Remix.run Logo
nicoburns 4 days ago

I wonder who it is that likes other kinds of parser. Over the last ~10 years or so I've read several articles arguing that recursive descent parsers are in fact great on HN. And they seem to be both the easiest to get started with and what almost all production-grade systems use. I've seen very little in the way of anything arguing for any other approaches.

o11c 4 days ago | parent | next [-]

Recursive descent is fine if you trust that you won't write buggy code. If you implement a generator for it (easy enough), this may be a justifiable thing to trust (though this is not a given). I am assuming you're willing to put up with the insanity of grammar rewriting, one way or another.

LR however is more powerful, though this mostly matters if you don't have access to automatic grammar rewriting for your LL. More significantly, however, there's probably more good tooling for LR (or perhaps: you can assume that if tooling exists, it is good at what it is designed for); one problem with LL being so "simple" is that there's a lot of bad tooling out there.
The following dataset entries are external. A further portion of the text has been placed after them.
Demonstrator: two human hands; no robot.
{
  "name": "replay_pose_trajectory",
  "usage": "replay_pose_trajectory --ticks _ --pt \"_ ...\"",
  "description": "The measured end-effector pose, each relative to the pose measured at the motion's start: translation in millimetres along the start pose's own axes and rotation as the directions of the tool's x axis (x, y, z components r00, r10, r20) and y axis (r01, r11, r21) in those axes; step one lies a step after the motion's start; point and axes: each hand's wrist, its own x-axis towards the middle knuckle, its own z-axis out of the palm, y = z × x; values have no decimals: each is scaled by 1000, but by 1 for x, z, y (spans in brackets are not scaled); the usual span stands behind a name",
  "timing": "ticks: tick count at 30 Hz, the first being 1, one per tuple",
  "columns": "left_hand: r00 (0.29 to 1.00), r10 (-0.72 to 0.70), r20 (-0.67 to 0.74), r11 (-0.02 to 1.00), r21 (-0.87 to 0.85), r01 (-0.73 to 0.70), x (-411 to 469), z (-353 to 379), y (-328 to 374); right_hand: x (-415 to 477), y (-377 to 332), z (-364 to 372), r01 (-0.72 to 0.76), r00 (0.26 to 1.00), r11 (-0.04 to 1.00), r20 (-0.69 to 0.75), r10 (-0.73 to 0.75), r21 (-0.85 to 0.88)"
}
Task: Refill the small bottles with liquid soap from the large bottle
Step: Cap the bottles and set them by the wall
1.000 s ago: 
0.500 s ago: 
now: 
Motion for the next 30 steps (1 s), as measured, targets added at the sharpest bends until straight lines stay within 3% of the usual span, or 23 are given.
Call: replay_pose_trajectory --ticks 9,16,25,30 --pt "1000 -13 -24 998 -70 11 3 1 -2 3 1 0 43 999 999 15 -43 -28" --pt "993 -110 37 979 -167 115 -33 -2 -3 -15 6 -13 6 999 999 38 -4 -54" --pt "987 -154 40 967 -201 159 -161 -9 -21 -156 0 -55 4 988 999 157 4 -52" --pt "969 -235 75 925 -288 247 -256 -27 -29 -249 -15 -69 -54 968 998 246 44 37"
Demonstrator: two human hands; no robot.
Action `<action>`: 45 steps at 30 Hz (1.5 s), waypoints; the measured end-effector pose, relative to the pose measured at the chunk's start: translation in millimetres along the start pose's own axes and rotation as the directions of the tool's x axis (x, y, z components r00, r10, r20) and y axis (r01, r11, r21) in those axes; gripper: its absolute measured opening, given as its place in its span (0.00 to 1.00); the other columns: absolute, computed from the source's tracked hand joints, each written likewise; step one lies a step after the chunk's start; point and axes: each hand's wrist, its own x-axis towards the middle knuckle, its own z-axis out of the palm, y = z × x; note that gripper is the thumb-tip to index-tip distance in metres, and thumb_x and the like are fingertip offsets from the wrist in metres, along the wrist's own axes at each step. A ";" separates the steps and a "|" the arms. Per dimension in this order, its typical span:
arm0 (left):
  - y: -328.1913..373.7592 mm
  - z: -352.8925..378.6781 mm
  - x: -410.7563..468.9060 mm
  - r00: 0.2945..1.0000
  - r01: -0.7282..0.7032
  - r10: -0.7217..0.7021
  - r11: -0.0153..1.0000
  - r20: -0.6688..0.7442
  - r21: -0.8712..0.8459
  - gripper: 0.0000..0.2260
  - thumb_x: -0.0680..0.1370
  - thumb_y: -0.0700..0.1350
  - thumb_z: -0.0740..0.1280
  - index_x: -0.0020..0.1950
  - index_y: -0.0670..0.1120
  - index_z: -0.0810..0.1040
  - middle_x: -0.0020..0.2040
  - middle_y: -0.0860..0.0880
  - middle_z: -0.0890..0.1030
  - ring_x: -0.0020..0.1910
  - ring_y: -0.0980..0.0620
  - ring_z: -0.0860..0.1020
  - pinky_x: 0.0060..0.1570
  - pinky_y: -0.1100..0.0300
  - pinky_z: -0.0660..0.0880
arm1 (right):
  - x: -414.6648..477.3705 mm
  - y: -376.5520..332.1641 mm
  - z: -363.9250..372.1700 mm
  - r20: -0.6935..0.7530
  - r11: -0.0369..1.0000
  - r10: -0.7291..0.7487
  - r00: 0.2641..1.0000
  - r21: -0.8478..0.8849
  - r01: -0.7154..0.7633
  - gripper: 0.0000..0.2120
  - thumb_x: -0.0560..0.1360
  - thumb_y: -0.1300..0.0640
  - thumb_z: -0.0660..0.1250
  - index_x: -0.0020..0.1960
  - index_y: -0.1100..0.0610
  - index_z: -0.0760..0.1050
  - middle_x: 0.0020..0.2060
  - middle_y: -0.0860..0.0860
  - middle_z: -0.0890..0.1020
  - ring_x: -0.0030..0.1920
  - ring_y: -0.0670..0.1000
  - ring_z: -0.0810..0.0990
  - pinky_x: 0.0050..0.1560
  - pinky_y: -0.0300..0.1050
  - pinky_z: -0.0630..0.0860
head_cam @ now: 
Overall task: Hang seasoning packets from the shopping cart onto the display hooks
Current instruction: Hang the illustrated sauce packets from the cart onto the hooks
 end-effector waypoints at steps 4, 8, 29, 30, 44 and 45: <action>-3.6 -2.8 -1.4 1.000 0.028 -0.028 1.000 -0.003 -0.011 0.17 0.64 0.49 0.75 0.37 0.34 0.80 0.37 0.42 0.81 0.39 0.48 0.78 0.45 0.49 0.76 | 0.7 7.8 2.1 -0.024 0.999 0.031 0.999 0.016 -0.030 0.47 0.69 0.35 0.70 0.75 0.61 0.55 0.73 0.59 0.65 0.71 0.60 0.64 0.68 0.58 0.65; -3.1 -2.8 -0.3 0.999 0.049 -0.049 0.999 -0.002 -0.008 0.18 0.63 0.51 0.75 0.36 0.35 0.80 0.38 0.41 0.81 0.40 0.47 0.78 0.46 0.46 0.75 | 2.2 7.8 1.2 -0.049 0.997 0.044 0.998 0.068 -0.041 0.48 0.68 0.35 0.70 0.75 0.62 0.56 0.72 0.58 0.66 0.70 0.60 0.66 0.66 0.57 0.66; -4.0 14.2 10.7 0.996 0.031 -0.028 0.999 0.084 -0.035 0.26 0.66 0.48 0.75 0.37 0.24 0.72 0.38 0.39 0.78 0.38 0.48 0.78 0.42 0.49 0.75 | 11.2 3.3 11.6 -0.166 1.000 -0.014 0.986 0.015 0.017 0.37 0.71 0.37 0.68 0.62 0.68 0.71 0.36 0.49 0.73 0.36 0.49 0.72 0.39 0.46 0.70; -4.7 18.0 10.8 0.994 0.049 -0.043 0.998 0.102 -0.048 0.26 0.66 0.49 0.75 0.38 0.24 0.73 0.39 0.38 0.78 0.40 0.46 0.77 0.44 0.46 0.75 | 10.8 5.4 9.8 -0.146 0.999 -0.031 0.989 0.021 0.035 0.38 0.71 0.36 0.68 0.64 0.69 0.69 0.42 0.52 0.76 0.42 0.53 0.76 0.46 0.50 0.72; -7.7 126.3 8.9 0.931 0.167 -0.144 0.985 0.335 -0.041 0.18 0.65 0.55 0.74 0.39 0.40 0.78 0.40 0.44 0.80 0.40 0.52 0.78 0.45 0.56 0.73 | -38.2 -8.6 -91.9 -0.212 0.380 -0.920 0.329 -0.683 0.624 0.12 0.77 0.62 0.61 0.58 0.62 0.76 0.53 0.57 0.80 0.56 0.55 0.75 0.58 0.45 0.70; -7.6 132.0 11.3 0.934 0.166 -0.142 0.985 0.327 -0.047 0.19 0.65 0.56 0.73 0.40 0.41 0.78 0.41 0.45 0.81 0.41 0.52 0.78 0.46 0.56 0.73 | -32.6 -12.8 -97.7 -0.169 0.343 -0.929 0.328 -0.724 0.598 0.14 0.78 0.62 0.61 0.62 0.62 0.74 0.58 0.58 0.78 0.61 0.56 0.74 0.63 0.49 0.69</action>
The important things are 1. that you meaningfully eliminate ambiguities (which is easy to enforce for LR and doable for LL if your tooling is good), and 2. that you keep linear time complexity. Any parser other than LL/LR should be rejected because it fails at least one of these, and often both.

Within the LL and LR families there are actually quite a few members. SLR(1) is strong enough to be interesting but too weak for anything I would call a "language". LALR(1) is probably fine; I have never encountered a useful language that must resort to LR(1) (though note that modern tooling can do an optimistic fallback, avoiding the massive blowups of ancient LR tools). SLL(1) I'm not personally familiar with. X(k), where X is one of {SLL, LL, SLR, LALR, LR} and where k > 1, are not very useful; k=1 suffices. LL(*) however should be avoided due to backtracking, but in some cases consider if you can parsing token trees first (this is currently poorly represented in the literature; you want to be doing some form of this for error recovery anyway - automated error recovery is a useless lie) and/or defer the partial ambiguity until the AST is built (often better for error messages anyway, independent of using token trees).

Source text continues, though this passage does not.